The Music Man is up next at 1 pm, followed by Fiddler on the Roof at 3:45. Although both musicals take place around the turn of the 20th century, Meredith Wilson's score, all "Ya Got Trouble" and "76 Trombones," keeps us in small-town America, while Bock and Harnick's "If I Were a Rich Man" and "Tradition" move us across the ocean to the small village of Anatevka in Russia, where a Jewish milkman tries to figure out how to stick with what he knows in the face of change at every turn.  

Fiddler won three Oscars, while Music Man and On the Town each took home one, for Music Man's "Scoring of Music-adaptation or treatment" and On the Town's "Scoring of a Musical Picture." That's the same category where You Were Never Lovelier was nominated in 1942, although it didn't win.

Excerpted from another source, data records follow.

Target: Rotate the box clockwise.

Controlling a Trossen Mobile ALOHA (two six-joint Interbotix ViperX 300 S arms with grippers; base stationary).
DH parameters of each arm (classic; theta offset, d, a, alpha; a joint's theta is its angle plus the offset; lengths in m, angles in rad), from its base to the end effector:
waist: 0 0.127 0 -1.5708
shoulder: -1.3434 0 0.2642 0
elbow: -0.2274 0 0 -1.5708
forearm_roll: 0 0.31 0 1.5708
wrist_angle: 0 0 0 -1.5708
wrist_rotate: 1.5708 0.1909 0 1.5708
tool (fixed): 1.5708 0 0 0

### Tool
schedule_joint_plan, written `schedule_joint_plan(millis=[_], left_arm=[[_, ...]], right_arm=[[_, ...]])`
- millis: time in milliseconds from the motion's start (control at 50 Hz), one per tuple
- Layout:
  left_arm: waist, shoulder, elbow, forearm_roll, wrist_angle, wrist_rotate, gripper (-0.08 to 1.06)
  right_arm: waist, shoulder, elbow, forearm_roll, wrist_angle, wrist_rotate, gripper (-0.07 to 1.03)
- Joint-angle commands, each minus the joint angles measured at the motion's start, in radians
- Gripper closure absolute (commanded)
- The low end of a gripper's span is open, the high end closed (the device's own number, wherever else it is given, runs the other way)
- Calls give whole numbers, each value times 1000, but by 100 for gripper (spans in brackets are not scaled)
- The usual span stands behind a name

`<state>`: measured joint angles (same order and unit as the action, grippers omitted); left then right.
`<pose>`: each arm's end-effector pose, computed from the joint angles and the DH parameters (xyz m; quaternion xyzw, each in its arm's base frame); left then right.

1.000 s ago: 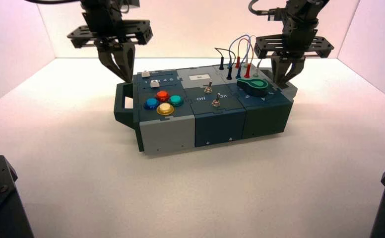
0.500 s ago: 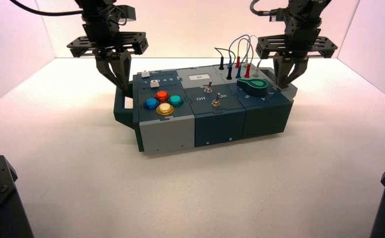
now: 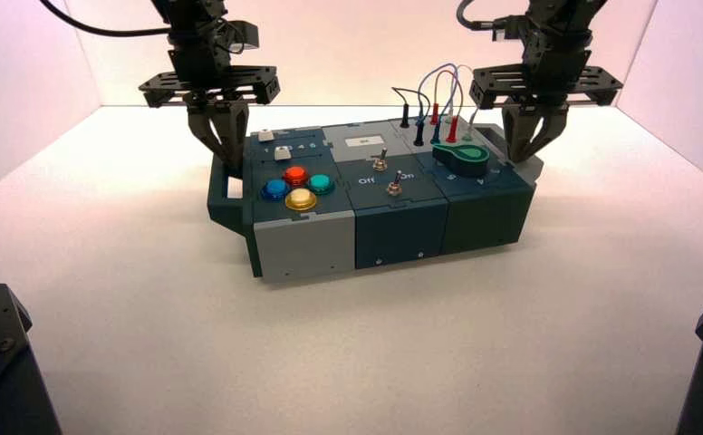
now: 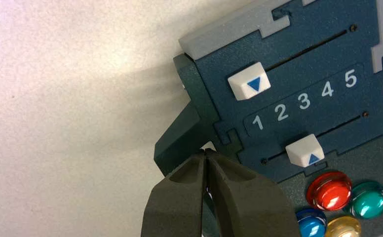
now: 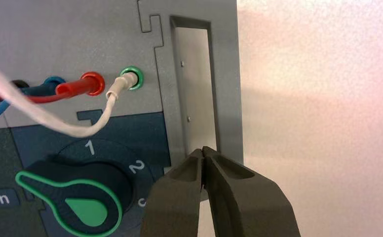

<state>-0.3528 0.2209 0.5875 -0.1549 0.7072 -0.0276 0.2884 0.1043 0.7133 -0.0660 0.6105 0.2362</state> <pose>0.3127 -0.1355 -0.0487 0.0343 0.6898 -0.1137 0.7142 0.3140 0.0856 -0.0381 -0.0376 0.6517 0.0354 0.7567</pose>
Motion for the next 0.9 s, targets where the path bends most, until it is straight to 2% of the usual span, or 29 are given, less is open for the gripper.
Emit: schedule_joint_plan(millis=[20,320,540,620,900], left_arm=[[9,2,-60,3,3,3,101],[9,54,-166,2,57,5,101],[9,91,-225,3,84,5,101],[9,95,-232,2,84,8,101],[3,123,-267,-6,97,8,101]], right_arm=[[25,-20,8,11,25,-5,98],[69,-18,12,40,61,-29,98],[94,-20,18,115,95,-100,98],[106,-23,25,135,103,-114,98],[169,-11,21,152,124,-120,98]])
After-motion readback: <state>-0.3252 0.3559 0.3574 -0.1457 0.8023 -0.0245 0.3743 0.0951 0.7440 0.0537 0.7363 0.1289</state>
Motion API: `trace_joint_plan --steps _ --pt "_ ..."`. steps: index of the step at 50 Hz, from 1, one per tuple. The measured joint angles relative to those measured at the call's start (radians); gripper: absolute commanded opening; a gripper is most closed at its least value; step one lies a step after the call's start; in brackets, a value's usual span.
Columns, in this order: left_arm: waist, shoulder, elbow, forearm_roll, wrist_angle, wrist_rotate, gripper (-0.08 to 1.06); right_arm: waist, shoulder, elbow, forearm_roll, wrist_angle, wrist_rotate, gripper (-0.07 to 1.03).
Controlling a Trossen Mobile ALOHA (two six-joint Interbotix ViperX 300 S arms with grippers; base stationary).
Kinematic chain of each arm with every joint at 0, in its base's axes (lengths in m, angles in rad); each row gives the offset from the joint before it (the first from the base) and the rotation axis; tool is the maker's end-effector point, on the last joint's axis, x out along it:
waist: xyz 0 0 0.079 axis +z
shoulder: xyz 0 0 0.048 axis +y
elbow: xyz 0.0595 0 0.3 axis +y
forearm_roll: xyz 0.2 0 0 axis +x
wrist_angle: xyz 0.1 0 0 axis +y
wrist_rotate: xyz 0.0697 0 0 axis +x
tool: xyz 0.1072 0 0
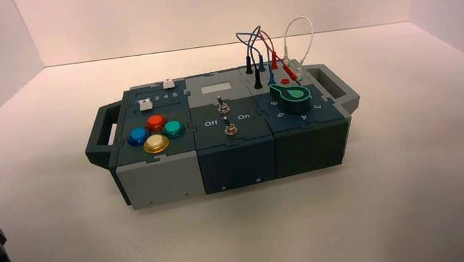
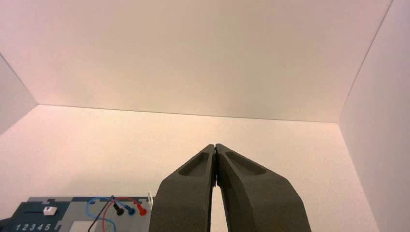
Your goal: Pull the black wire.
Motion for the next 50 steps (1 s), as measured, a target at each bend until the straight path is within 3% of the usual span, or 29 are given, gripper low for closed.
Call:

In prime time, Life Is Beautiful, the Italian film that won three Oscars -- Best Actor for Roberto Benigni, Best Original Score and Best Foreign Language Film -- takes the 7 pm slot, with the murderous 1920s musical Chicago -- a big winner as Best Picture, Best Supporting Actress (Catherine Zeta Jones), Best Art Direction, Best Costume Design, Best Editing and Best Sound -- at 9:15.

But I'm all about Shakespeare in Love, the magical movie that imagines what Will Shakespeare was doing when he was young and impetuous and trying to write Romeo and Juliet. Or Romeo and Ethel, the Pirate's Daughter. For me, Shakespeare in Love is just about the perfect movie. It's smart and sweet, enchanting and effervescent. Joseph Fiennes is ever so attractive as Shakespeare, Gwyneth Paltrow is better than she's ever been as his love interest Viola, and the depth of the ensemble, which includes Colin Firth, Judi Dench, Geoffrey Rush, Tom Wilkinson, Antony Sher, Simon Callow, Imelda Staunton, Jim Carter and Ben Affleck, is simply astounding. Yes, Shakespeare in Love is pretty much perfect.

The Academy agreed with me, handing over seven Oscars, including Best Picture, Best Actress (Paltrow), Best Supporting Actress (Dench), Best Screenplay (Marc Norman and Tom Stoppard), Best Art Direction, Best Costume Design and Best Score. TCM isn't broadcasting it till 11:30 pm, but it's worth staying up for.

All day and all night, TCM is showcasing movies that were nominated or won for their scores. But there's more than just music to recommend these movies. You gotta see these!